__Assignment__
Which lines in the data below contain the word "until"? Return each of them.

__Provided data__
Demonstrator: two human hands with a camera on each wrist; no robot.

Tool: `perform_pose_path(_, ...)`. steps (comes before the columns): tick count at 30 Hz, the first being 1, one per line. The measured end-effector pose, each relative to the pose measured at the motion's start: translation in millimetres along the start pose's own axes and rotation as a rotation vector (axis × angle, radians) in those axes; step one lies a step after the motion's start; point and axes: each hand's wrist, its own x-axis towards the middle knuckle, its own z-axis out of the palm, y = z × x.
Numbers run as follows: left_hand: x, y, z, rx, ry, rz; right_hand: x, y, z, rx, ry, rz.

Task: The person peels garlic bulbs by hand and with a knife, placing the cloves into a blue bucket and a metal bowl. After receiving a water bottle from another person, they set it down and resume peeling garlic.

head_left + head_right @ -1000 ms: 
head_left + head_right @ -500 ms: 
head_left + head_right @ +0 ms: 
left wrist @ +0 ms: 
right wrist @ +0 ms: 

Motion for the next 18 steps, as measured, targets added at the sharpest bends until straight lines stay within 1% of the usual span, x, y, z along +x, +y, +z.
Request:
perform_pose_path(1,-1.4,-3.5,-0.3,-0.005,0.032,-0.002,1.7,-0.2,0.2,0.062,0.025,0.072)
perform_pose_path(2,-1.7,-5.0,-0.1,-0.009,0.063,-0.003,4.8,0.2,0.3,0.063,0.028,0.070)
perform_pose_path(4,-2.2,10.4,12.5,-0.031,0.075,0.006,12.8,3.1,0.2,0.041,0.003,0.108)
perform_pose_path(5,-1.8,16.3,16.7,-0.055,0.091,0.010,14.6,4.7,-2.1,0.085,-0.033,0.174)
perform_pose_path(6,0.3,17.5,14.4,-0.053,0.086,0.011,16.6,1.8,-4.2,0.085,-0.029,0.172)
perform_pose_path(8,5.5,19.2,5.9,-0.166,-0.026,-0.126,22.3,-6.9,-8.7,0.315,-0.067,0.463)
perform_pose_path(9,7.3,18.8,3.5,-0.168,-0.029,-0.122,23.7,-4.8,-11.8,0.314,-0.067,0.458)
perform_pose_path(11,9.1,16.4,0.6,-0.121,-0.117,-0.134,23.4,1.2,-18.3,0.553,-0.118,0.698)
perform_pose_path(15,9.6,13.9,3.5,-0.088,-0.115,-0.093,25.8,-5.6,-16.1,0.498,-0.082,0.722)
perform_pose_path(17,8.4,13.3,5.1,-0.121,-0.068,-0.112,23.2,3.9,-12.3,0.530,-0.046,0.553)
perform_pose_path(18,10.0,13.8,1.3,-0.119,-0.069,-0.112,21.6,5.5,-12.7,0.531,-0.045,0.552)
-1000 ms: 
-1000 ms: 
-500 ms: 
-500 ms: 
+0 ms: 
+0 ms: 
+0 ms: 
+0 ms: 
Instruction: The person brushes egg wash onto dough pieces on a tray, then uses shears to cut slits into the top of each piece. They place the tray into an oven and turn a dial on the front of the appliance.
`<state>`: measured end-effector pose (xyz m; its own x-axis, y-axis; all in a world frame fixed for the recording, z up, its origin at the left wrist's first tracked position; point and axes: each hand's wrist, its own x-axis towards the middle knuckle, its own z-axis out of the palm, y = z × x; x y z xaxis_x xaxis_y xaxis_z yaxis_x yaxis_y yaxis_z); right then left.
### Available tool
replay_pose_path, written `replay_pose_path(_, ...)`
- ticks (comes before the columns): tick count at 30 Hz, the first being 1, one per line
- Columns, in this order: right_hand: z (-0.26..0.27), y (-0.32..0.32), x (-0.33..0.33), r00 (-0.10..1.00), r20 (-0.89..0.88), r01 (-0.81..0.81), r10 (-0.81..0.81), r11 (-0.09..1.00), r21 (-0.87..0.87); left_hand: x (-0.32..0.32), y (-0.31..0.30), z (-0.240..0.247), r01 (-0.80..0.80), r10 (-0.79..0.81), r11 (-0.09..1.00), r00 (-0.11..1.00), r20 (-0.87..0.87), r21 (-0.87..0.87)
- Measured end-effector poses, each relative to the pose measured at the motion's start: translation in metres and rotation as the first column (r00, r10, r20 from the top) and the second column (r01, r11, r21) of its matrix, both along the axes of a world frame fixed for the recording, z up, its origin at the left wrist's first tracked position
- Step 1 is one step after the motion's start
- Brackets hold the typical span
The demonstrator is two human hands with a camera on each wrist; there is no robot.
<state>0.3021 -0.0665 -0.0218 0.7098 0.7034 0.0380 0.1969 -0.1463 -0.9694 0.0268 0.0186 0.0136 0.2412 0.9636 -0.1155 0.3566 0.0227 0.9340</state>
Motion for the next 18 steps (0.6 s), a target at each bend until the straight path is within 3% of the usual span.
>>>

__Task solution__
Motion for the next 18 steps, as measured, targets added at the sharpest bends until straight lines stay within 1% of the usual span, x, y, z along +x, +y, +z.
Motion for the next 18 steps (0.6 s), a target at each bend until the straight path is within 3% of the usual span.

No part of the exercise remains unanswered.